(Beginning of SUPPLIED ENTRIES)
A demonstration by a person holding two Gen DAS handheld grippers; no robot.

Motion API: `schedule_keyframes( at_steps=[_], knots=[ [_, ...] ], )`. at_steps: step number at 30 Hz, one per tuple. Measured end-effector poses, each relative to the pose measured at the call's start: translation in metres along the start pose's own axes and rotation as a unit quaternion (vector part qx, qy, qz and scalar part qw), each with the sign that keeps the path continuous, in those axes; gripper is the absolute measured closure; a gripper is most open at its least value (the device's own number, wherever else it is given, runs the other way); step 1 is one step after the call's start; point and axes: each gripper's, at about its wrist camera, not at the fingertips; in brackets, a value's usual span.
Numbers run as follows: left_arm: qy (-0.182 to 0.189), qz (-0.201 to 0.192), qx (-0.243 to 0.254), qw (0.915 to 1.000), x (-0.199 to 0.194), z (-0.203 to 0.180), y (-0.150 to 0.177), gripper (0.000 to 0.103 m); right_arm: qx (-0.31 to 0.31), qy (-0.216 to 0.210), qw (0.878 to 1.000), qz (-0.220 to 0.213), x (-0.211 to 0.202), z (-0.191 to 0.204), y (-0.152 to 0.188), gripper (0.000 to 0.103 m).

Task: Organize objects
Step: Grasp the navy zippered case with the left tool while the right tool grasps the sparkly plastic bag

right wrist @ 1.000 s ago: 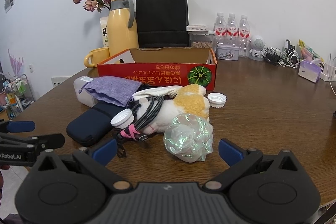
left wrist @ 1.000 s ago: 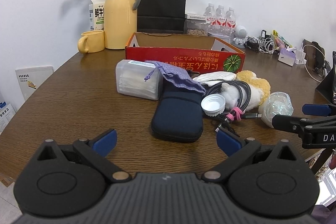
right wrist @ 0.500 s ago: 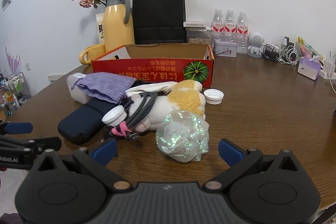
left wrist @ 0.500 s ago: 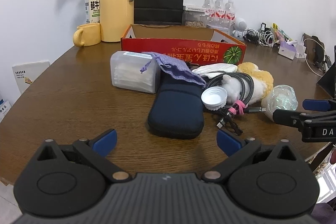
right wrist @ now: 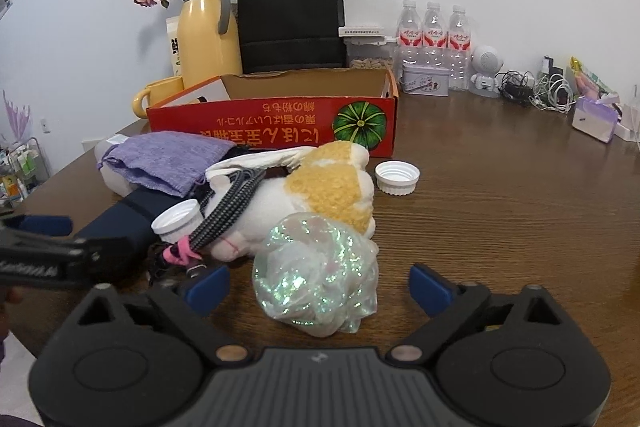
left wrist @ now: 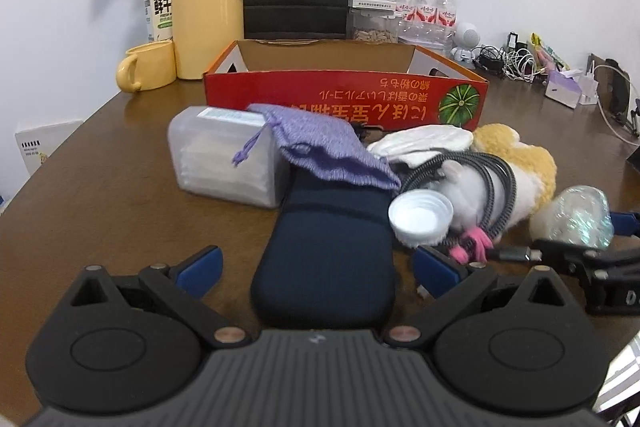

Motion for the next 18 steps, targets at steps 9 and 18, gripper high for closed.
schedule_keyframes(
  at_steps=[9,18],
  knots=[
    [0.007,0.013,0.006,0.9999,0.028,-0.003,-0.006,0.024,0.001,-0.018,1.000,0.004,0.007,-0.002,-0.001,0.033],
    [0.020,0.002,0.020,0.9996,0.020,-0.004,-0.002,0.036,0.006,-0.025,1.000,0.000,0.004,-0.004,0.001,0.054]
  ],
)
Point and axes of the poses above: each gripper's, at about its wrist camera, not at the fingertips, and x roughly the way its jaws point, z to its left, y to its underside, and after that the axes turned 7 degrees about y, right-handed
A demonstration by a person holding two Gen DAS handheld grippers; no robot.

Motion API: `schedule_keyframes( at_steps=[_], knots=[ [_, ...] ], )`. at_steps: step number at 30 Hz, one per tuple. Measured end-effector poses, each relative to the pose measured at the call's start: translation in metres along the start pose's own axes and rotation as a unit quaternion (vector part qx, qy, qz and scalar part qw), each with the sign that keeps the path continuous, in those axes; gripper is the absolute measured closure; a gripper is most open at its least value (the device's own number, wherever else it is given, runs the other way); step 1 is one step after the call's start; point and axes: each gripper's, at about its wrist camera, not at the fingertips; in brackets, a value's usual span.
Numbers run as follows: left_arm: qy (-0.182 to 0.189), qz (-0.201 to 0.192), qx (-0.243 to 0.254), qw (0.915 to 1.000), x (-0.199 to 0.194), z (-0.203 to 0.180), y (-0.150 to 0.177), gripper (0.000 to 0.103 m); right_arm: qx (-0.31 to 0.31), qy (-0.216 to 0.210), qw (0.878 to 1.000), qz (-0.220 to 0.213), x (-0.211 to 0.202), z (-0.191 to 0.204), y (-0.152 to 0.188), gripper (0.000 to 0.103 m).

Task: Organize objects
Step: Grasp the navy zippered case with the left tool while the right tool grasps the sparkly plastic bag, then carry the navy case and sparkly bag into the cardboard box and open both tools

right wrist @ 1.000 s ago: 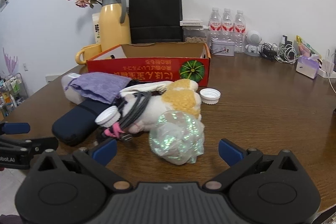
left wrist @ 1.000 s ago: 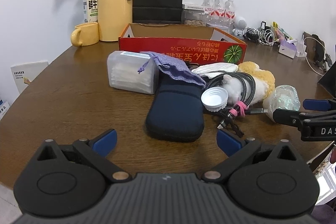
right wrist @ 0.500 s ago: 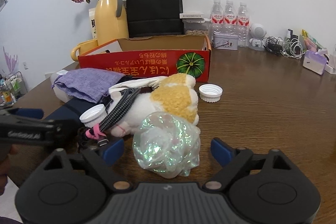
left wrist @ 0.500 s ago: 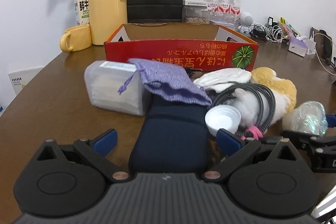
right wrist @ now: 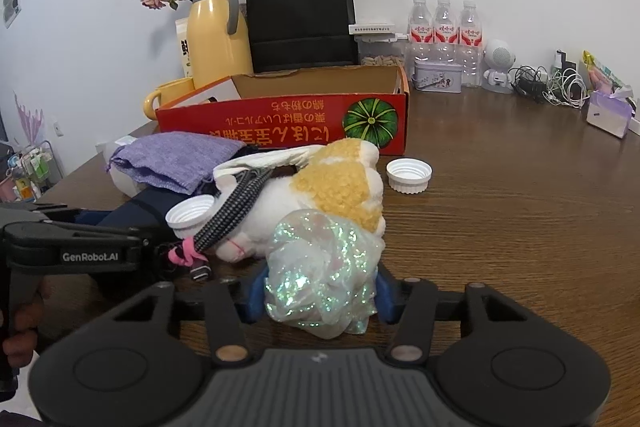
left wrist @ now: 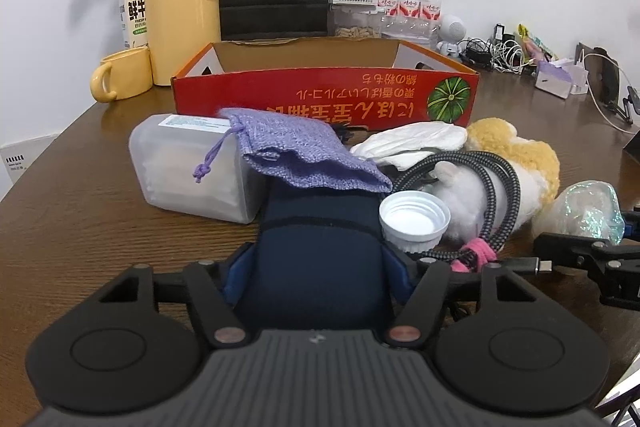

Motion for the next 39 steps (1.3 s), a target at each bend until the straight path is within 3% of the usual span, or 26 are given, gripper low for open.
schedule_keyframes(
  at_steps=[7,17,29,35,39],
  knots=[
    [0.001,-0.009,-0.005,0.9999,-0.016,0.001,0.003,0.039,0.000,0.002,1.000,-0.018,-0.013,-0.002,-0.001,0.058],
    [0.009,-0.065,-0.003,0.9979,-0.053,0.000,-0.012,0.039,-0.012,0.003,0.998,-0.062,-0.034,0.001,-0.015,0.058],
    [0.046,-0.152,0.007,0.9873,-0.091,-0.012,-0.063,0.039,-0.025,-0.009,0.992,-0.121,-0.031,0.011,-0.069,0.058],
    [0.032,-0.176,-0.002,0.9838,-0.071,-0.009,-0.109,0.039,-0.030,-0.015,0.989,-0.141,-0.007,0.016,-0.112,0.058],
    [0.023,-0.170,-0.022,0.9849,-0.039,0.002,-0.136,0.039,-0.029,-0.013,0.989,-0.144,0.021,0.017,-0.139,0.058]
  ],
)
Point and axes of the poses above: each gripper's, at about its wrist camera, not at the fingertips, and x roughly the way its jaws point, z to its left, y to its underside, and after that the axes turned 7 degrees about y, right-handed
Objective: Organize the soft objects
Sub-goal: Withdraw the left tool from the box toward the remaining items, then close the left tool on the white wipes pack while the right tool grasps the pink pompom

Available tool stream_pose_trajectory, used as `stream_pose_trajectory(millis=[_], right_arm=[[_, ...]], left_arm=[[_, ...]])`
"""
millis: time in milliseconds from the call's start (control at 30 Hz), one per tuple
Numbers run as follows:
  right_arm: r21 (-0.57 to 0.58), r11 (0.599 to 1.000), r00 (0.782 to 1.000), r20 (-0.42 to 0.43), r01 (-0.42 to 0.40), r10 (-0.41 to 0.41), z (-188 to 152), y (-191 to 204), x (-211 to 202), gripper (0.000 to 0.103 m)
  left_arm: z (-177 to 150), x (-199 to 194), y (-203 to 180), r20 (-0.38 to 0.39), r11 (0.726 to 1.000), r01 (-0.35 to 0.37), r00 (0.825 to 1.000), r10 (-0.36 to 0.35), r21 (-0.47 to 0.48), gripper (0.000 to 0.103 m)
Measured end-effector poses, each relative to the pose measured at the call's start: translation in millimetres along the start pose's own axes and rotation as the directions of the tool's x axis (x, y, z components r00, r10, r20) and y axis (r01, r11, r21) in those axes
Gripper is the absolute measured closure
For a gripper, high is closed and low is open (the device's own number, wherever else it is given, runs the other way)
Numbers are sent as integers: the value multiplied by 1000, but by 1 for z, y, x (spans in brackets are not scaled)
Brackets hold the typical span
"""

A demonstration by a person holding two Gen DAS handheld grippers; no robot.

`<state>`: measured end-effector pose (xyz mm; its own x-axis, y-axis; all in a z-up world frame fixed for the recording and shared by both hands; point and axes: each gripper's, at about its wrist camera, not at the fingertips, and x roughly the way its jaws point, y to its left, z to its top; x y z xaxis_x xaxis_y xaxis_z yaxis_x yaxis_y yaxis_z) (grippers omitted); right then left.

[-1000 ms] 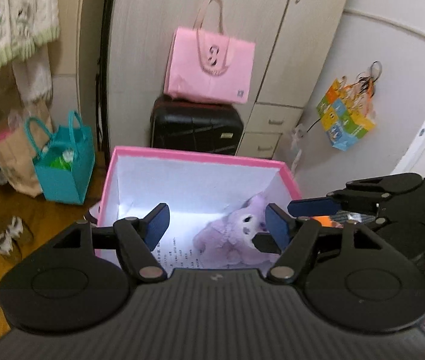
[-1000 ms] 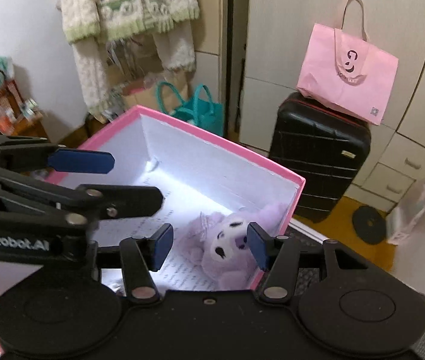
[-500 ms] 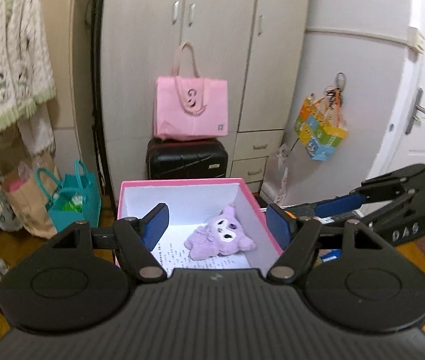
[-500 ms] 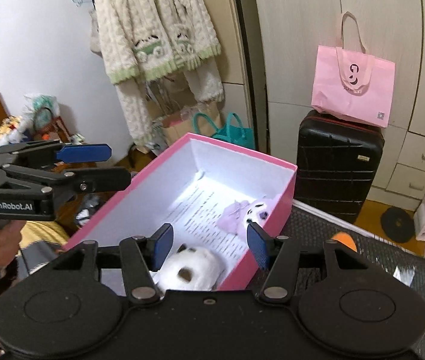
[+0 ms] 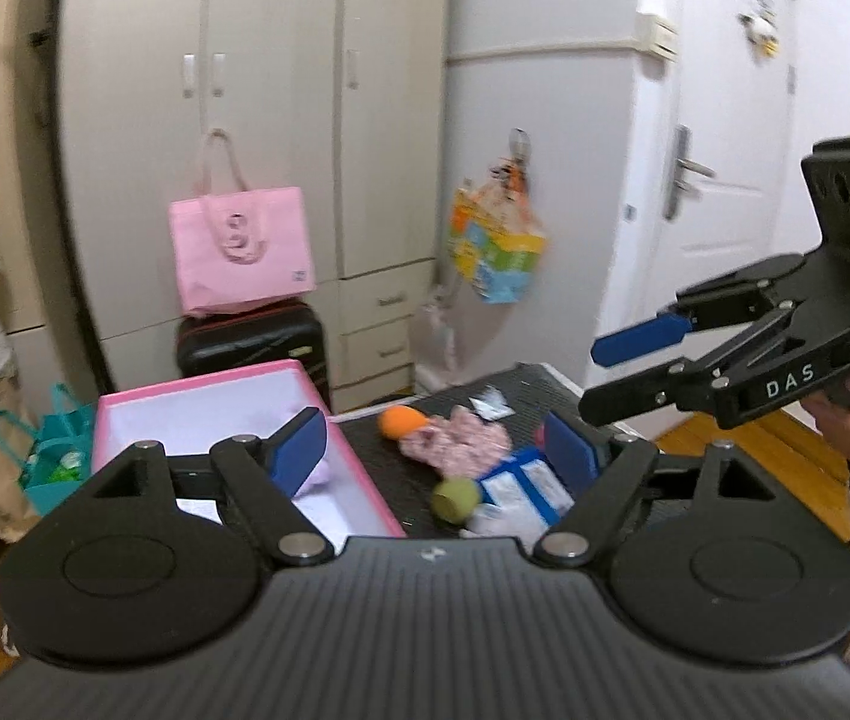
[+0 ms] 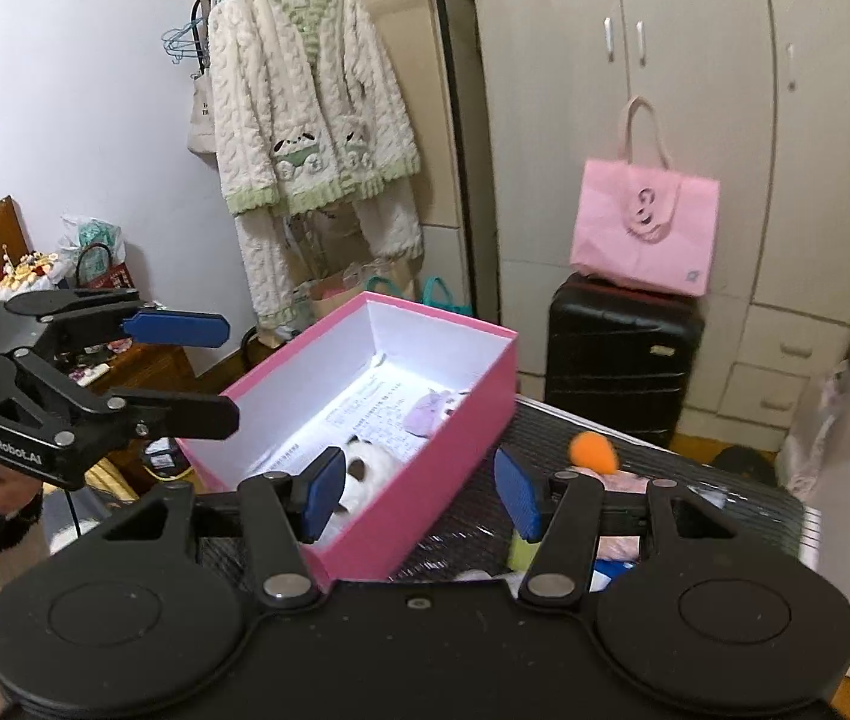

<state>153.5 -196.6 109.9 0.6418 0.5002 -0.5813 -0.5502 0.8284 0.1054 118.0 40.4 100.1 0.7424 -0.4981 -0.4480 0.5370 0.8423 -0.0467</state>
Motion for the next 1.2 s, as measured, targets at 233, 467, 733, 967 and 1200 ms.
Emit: stream_pose_trajectory(millis=[233,467,733,967,1200], right_arm=[[21,999,999,26,44,-44,-42,-12,-25,39],[56,996,998,12,63,-64,-82,-29,-32,39],[82,994,998,1,66,-67,-107,-47,-30,39],[67,985,987,20,158,-160,-137,-53,-13,38],[181,979,991,75,96,-111,-154,-73,5,36]], left_arm=[[-25,12,-31,-38,999,47,998,-48,-23,22],[-59,34,-58,-82,997,56,995,-61,-56,19],[-91,65,-73,-114,982,76,989,-97,-175,17],[-119,95,-90,-94,978,47,993,-68,-205,16],[-141,133,-101,-112,975,-50,993,26,-215,16]])
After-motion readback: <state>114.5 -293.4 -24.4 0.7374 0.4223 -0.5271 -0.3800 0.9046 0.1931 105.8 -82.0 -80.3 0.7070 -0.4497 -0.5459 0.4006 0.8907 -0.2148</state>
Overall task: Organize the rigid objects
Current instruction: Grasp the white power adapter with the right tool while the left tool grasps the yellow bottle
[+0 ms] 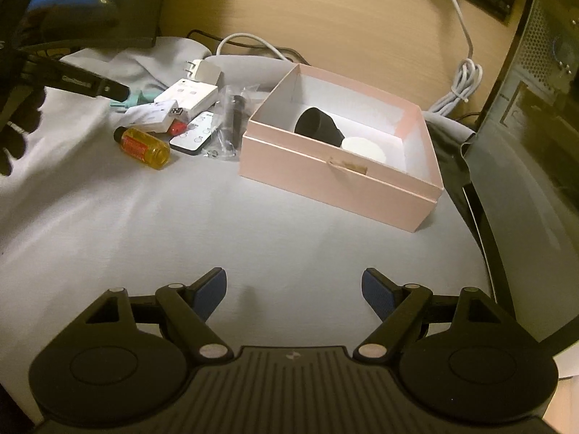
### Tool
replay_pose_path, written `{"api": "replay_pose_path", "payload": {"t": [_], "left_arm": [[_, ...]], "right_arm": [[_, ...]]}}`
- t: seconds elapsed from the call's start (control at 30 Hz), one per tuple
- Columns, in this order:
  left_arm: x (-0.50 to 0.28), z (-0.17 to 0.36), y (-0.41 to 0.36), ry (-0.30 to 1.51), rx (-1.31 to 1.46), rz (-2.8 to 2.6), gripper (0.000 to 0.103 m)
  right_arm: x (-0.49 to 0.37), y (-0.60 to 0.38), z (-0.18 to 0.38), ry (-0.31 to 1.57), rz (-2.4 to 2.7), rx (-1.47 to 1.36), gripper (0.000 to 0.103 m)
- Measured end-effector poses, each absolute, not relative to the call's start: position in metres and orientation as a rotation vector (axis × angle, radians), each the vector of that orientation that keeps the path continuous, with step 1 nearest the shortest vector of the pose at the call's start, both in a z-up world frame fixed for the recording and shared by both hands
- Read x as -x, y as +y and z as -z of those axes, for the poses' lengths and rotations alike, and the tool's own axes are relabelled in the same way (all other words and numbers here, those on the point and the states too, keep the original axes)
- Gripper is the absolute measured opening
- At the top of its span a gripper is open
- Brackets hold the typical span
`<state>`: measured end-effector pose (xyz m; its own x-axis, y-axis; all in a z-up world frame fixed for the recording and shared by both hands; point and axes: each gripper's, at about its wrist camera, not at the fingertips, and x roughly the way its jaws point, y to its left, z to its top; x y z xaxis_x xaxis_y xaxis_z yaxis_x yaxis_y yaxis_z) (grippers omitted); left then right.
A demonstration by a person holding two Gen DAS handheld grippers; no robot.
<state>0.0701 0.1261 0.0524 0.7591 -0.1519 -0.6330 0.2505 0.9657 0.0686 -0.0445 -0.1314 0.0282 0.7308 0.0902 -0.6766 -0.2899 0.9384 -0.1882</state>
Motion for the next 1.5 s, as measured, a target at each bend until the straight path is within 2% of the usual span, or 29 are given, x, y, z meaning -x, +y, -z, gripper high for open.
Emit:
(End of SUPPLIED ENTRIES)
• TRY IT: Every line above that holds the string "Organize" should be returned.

• OUTPUT BELOW:
Task: Organize objects
Task: Organize objects
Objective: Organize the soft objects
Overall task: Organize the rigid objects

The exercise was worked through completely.